A man keeled over and hit the floor hard one morning when I was sitting in my town’s public library.

I wear earplugs when I work there, but even with those, the muffled “thud” that I heard caused me to lift my head. There he was, lying in a heap on the floor under the desk at the computer station, his grey hair falling wildly about him.

We needed to ascertain whether this person had just dropped dead.

Those of us who saw this from afar pulled off glasses, turned our heads, or took steps in the man’s direction, while those who were near the man promptly went to him, as did the reference librarian who was sitting nearby behind the information desk.

Many individuals who spend hours at the computer station at my town’s public library are among those who likewise show up at Saturday evening soup kitchens and AA meetings at the White Whale on Sunday afternoons.
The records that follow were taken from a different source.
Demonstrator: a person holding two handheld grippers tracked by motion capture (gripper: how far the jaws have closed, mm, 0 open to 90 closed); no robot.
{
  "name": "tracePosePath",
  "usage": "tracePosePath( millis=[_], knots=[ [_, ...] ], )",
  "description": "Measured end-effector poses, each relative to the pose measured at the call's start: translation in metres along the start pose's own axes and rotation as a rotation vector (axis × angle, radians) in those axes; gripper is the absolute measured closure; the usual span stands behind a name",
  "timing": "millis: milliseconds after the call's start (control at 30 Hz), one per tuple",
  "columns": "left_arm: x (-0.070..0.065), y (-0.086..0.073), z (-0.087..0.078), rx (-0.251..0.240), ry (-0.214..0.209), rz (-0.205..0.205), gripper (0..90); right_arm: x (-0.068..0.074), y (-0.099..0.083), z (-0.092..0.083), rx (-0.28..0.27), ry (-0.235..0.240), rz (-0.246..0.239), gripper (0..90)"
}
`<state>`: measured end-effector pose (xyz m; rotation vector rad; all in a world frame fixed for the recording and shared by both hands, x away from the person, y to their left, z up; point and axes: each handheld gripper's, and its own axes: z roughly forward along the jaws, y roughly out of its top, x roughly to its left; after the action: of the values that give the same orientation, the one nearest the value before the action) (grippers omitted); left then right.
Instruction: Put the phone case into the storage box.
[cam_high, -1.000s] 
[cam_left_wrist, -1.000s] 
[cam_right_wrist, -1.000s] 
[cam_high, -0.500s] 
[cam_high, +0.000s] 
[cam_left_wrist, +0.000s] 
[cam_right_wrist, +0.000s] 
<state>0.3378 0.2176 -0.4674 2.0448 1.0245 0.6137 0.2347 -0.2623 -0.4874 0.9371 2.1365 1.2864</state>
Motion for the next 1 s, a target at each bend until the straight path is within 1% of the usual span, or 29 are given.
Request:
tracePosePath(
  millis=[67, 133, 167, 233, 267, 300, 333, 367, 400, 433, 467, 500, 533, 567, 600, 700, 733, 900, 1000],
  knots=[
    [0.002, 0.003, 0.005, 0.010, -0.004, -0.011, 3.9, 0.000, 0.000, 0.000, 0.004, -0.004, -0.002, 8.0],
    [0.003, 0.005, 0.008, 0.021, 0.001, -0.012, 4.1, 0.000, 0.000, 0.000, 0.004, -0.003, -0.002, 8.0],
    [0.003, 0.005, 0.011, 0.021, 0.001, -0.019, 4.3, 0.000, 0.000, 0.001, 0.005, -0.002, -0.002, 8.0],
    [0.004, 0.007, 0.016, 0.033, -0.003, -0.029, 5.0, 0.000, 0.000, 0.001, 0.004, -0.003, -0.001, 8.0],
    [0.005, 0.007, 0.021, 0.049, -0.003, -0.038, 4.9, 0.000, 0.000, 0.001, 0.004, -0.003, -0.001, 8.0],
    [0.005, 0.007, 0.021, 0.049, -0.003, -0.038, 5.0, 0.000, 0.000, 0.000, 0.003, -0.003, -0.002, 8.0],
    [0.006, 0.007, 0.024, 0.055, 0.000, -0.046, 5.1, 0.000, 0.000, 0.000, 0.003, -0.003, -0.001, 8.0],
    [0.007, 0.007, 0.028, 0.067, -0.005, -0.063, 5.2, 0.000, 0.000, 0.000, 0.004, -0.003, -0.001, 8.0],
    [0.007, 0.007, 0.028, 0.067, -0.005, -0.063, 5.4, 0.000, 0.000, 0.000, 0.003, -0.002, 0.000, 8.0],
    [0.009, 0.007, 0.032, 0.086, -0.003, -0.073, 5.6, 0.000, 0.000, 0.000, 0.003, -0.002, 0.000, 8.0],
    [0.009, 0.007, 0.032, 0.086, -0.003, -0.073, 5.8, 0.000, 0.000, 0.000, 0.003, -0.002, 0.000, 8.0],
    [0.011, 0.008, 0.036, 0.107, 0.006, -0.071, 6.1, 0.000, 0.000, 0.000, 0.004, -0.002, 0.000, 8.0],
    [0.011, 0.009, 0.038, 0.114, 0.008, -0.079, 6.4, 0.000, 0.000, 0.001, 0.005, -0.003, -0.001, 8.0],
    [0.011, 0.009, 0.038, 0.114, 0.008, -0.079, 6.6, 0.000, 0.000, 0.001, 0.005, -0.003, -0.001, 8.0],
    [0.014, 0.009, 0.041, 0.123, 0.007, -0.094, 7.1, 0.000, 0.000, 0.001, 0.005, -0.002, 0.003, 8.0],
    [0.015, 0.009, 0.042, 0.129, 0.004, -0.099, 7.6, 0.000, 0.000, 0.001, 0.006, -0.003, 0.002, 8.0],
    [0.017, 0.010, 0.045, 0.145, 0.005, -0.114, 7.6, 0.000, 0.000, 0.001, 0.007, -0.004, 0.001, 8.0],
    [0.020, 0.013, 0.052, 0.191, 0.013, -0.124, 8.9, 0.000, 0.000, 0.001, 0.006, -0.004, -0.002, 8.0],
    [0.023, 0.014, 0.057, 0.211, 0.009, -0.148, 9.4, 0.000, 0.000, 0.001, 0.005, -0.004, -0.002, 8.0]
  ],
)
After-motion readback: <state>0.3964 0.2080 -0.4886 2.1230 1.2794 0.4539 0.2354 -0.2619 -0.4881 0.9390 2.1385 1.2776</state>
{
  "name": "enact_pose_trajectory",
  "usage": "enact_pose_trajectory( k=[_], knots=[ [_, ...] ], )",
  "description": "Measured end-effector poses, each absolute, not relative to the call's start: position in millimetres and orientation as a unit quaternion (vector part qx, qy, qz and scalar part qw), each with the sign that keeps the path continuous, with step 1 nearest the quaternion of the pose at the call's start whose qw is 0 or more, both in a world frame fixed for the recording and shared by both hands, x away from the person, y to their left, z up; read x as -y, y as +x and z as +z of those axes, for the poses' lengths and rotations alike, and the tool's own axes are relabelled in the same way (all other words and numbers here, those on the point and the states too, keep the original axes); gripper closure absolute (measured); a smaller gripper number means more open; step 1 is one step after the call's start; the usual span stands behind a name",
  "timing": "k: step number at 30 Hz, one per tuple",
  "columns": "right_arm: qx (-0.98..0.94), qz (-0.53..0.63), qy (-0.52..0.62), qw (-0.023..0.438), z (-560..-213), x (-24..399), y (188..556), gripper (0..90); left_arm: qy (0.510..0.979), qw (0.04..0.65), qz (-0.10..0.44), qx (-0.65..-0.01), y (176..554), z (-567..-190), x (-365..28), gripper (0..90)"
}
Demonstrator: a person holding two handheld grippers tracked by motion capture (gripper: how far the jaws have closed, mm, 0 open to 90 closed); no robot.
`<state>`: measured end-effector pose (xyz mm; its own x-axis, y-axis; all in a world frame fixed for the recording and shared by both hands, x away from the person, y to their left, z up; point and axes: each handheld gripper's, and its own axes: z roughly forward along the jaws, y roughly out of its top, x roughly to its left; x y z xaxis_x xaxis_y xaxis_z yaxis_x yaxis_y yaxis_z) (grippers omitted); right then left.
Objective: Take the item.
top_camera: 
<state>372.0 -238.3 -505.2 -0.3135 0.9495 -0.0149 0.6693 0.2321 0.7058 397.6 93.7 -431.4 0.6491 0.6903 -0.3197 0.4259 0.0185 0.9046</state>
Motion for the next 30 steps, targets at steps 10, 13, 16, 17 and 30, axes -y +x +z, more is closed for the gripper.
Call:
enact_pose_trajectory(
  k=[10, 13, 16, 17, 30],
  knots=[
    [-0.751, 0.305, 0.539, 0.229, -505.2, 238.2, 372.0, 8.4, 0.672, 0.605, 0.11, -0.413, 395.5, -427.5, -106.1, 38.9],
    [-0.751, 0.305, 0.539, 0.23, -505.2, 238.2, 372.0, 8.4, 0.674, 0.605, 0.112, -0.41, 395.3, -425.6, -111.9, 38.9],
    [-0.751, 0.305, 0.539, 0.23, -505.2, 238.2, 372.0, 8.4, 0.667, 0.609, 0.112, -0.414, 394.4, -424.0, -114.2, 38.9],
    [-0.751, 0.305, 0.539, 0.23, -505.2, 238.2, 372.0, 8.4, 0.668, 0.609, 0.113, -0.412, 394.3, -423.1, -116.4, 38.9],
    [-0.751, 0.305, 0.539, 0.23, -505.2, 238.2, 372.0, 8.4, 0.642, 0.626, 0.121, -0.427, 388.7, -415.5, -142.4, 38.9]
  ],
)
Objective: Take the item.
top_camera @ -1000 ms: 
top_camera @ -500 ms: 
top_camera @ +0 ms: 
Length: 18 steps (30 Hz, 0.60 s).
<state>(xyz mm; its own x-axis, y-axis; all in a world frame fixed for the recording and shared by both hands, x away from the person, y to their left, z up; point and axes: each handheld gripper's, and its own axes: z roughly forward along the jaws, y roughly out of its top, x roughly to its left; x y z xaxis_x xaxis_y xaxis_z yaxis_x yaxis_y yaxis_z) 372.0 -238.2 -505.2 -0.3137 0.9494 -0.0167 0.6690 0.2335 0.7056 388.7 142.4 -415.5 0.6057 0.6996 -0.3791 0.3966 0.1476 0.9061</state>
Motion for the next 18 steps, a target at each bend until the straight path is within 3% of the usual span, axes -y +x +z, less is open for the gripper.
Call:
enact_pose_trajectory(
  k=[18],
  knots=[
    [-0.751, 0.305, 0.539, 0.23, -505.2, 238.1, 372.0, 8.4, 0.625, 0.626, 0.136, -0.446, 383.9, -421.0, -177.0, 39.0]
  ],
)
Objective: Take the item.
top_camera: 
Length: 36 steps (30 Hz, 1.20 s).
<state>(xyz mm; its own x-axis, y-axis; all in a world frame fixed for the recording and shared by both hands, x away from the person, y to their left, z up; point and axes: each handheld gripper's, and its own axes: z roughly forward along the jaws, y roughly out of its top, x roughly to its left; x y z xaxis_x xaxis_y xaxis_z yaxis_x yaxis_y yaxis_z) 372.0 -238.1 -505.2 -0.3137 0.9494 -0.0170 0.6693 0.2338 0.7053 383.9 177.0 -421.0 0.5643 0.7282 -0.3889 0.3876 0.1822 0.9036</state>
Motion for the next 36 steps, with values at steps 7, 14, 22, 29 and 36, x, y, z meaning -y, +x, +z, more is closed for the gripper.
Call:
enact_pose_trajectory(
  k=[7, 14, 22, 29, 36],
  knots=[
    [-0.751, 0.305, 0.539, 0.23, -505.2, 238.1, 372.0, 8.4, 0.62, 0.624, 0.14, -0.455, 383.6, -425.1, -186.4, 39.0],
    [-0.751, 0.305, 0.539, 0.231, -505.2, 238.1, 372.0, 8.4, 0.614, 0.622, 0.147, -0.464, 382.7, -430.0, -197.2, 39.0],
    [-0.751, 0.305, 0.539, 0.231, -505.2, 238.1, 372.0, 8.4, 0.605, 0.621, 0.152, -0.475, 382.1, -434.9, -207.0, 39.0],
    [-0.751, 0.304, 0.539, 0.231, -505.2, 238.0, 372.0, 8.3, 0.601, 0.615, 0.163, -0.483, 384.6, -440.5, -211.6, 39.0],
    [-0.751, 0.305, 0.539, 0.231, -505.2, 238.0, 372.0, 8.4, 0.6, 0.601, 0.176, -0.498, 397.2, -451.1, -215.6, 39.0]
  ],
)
Some of those who attended to this person — who still lay heaped and unmoving on the floor — also likely numbered among that contingent.

I wondered what I should do, as a citizen now unexpectedly witnessing a fellow citizen in crisis. I concluded that if I were to approach him, I would only get in the way of the others who were already in attendance and who seemed much more knowledgeable about what to do. So I stayed back.

I saw one person feel for a pulse and I thought, “Of course he had to feel for a pulse! We needed to ascertain whether this person had just dropped dead.”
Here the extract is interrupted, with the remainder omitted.